Fred Agel, a World War II veteran and an Oglethorpe alumnus of the class of 1952, is a retired sales agent for Bowman Distribution and a champion of leadership in public health. Mr. Agel has remained an active volunteer with the university for many years, including serving on the Oglethorpe University Board of Trustees since 2008. Mr. Agel formerly served as President of the Oglethorpe National Alumni Association Board and has volunteered in the University Archives, the Office of Admission and the Oglethorpe University Museum of Art. He is a 1985 inductee into the Oglethorpe Athletic Hall of Fame and is the 1987 recipient of the Talmage Award, which recognizes alumni who contribute time, talent or financial resources to one or more programs of the university and/or is distinguished in the business or professional world. Mr. Agel has been a generous donor to the university over the years, and established The J. Frederick Agel, Sr. ’52 Endowed Scholarship, awarded annually to two rising seniors who contribute significantly to student life and who have a grade point average of 3.5 or higher. Mr. Agel has been an active leader in his community, supporting and volunteering with numerous organizations, including the DeKalb County Board of Health, DeKalb County United Way Council, DeKalb County Council on Literacy, DeKalb County Community Service Board, Episcopal Charities Foundation, Jerusalem House, Brookwood Atlanta Rotary Club, and with his church, St. Bartholomew’s Episcopal. He is a founder of Senior Connections and founding member and organizer of the National Association of Local Boards of Health and the Georgia Association of Community Service Boards, Inc. In recognition of his ongoing and heartfelt commitment to his community, Mr. Agel has earned numerous honors, including the national Kentucky Fried Chicken Senior Citizen Award for Outstanding Community Service. Most recently, he was named the 2013 Distinguished Older Georgian by The Georgia Council on Aging. He and his wife, Cathy, reside in Atlanta.

Honorary degree recipient Donald Rubin '56 pictured with his wife, Shelley.

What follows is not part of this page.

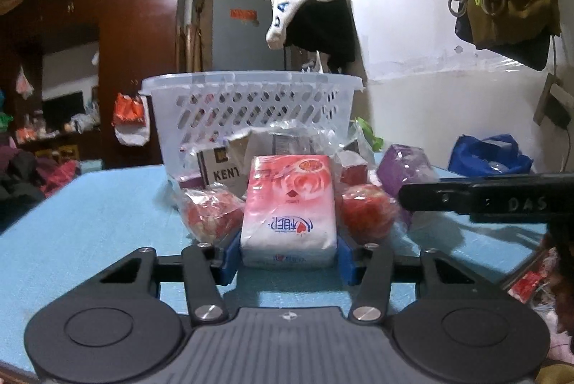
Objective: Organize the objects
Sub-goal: 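Grasp a plastic-wrapped purple box with the right gripper while the left grasps the pink tissue pack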
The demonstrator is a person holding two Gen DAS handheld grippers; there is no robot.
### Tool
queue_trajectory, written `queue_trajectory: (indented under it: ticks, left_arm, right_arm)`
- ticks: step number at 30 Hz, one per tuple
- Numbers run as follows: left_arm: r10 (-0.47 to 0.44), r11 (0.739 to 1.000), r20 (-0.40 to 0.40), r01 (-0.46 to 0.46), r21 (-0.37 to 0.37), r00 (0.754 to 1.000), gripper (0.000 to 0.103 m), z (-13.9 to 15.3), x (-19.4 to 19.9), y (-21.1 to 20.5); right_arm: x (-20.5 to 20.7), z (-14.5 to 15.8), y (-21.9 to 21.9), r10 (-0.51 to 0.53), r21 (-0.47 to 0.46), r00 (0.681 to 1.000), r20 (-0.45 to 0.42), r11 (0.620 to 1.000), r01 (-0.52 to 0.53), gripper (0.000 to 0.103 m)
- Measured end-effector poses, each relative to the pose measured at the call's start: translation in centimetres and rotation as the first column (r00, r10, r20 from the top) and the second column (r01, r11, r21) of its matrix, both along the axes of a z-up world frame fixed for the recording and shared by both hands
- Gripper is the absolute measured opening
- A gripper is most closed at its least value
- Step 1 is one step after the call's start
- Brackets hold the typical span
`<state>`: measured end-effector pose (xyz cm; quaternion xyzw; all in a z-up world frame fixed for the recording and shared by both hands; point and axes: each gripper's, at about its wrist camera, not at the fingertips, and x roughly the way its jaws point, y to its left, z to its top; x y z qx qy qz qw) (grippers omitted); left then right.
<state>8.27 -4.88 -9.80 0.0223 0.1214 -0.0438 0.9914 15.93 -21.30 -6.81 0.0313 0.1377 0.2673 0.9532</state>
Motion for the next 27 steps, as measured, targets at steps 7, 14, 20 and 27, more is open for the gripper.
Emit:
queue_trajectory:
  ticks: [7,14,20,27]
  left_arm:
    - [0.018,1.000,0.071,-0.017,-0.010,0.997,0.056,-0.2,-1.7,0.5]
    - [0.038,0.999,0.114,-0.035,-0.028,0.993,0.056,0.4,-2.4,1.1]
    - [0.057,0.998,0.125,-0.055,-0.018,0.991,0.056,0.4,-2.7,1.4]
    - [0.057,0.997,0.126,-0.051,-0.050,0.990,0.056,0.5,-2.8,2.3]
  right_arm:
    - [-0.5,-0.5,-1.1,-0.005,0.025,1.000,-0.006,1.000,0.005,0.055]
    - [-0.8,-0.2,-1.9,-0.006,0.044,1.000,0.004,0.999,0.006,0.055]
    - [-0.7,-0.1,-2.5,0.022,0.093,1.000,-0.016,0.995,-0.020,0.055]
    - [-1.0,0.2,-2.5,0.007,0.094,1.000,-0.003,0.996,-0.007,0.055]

Donald Rubin, an Oglethorpe alumnus of the class of 1956, is the founder of MultiPlan, Inc., a major general service PPO health provider. Now retired, Mr. Rubin is a generous philanthropist and avid arts advocate. He and his wife, Shelley, founded The Shelley & Donald Rubin Foundation, a family foundation based in New York City that began operation in 1995 and focuses on giving to arts and culture, health and human services, and civil liberty and social justice primarily in the Himalayan region and the New York City metropolitan area. The Rubins also established the Rubin Museum of Art (New York), where Mr. Rubin currently serves as the Co-Chair of the Board of Trustees. The Rubins started collecting Himalayan art in the early 1980s and amassed a significant collection that became the core of the museum’s holdings. Mr. Rubin also developed the Himalayan Art Resources website  to catalog Himalayan and Tibetan art online from collections around the world. He initiated the Labor Arts Project to gather, identify and display examples of the cultural and artistic history of American working people and to celebrate the trade union movement’s contributions to that history. A member of the Global Philanthropists Circle, Mr. Rubin has demonstrated a commitment to philanthropy throughout his life. Mr. and Mrs. Rubin have given generously to support the Oglethorpe University Museum of Art, including a recent record donation to the endowment and numerous direct gifts to its permanent collection throughout the years. The Rubins have loaned artwork from their extensive personal collection for OUMA exhibitions, including: Goddess, Lion Peasant, Priest: Modern Indian Art from the Collection of Shelley & Donald Rubin (2011); What is Cuban Art? Contemporary Cuban Art from the Collection of Shelley & Donald Rubin (2009); Tibetan Contemporary Art: From the Collection of Shelley & Donald Rubin (2009); A Shower of Jewels: Wealth Deities from the Rubin Museum of Art (2008); and, Lord of Compassion: Images of Avalokiteshvara from the Rubin Museum of Art (2008). The South Gallery of the Oglethorpe University Museum of Art will be renamed as The Shelley & Donald Rubin Gallery in May 2013 in their honor.